Multiple Choice Questions
1. In economics, what is a good that is non-rival and non-excludable?
(a) A government good.
(b) A private good.
(c) A public good.
(d) A corporate good.
2. In finance, what is a derivative financial instrument that specifies a contract between two parties for a future transaction on an asset at a reference price?
(a) Trade-off.
(b) Option.
(c) Portfolio.
(d) Bond.
3. When was Gary Becker born?
(a) 1956.
(b) 1945.
(c) 1922.
(d) 1930.
4. What is a component of the financial markets for assets involved in short-term borrowing and lending with original maturities of one year or shorter time frames?
(a) Money market.
(b) Index fund.
(c) Floating exchange rate.
(d) Mutual fund.
5. What does the author refer to as a situation where individuals work in their own best interest, leading to an improved standard of living for society in general?
(a) Capitalism.
(b) Communism.
(c) Money market.
(d) Asset allocation.
Short Answer Questions
1. Douglas Ivester was appointed as Chairman and Chief Executive Officer of Coca-Cola Company after whose death?

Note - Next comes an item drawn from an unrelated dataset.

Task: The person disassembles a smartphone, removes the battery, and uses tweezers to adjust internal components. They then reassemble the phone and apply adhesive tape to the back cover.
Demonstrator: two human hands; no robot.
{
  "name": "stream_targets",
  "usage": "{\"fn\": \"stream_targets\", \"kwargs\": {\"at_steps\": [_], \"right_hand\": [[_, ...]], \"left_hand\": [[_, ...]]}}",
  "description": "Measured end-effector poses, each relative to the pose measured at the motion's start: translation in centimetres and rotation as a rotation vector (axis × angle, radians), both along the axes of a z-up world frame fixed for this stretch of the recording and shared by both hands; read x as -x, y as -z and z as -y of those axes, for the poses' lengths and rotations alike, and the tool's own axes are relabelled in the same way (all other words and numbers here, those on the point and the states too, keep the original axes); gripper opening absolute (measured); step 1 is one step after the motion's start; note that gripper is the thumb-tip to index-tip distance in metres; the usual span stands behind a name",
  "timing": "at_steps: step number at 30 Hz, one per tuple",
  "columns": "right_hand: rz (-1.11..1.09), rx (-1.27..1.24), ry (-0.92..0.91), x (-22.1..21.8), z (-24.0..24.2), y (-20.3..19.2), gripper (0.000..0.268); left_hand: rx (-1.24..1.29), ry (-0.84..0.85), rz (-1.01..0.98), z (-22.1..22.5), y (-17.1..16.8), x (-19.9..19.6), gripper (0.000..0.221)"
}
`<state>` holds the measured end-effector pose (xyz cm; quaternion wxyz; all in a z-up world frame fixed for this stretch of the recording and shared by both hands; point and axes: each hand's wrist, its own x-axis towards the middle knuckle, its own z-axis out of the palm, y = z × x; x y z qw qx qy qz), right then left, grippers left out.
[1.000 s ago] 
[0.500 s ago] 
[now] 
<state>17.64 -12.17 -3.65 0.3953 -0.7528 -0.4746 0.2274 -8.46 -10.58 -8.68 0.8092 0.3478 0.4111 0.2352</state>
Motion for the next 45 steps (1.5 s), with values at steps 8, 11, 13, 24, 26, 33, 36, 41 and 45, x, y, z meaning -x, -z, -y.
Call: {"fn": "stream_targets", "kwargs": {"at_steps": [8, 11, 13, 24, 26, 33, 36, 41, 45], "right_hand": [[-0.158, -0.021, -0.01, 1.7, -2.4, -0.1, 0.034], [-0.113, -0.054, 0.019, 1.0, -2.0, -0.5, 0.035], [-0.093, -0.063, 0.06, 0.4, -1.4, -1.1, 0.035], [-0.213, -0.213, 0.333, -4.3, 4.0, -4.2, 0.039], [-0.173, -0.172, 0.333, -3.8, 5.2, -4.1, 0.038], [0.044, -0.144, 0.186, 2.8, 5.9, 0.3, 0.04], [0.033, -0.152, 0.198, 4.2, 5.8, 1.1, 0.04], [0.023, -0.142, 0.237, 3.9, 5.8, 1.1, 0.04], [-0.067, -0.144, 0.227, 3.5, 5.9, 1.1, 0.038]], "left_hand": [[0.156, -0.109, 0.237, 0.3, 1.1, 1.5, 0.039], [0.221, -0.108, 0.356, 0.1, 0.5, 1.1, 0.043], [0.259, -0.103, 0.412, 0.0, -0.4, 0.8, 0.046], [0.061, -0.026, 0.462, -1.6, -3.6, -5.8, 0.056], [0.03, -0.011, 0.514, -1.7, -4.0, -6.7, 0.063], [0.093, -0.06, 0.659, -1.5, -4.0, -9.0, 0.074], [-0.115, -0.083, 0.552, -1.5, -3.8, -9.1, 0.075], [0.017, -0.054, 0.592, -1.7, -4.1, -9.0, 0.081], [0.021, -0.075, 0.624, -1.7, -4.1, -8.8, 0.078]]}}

2. What contends that prices of publicly traded assets reflect all publicly available information?
3. A market economy delegates resources to an area where they are what, according to the author in Chapter 1?
4. What is an economic model of price determination in a market that concludes that in a competitive market, the unit price for a particular good will vary until it settles at a point where the quantity demanded by consumers will equal the quantity supplied by producers?
5. When was Burton G. Malkiel born?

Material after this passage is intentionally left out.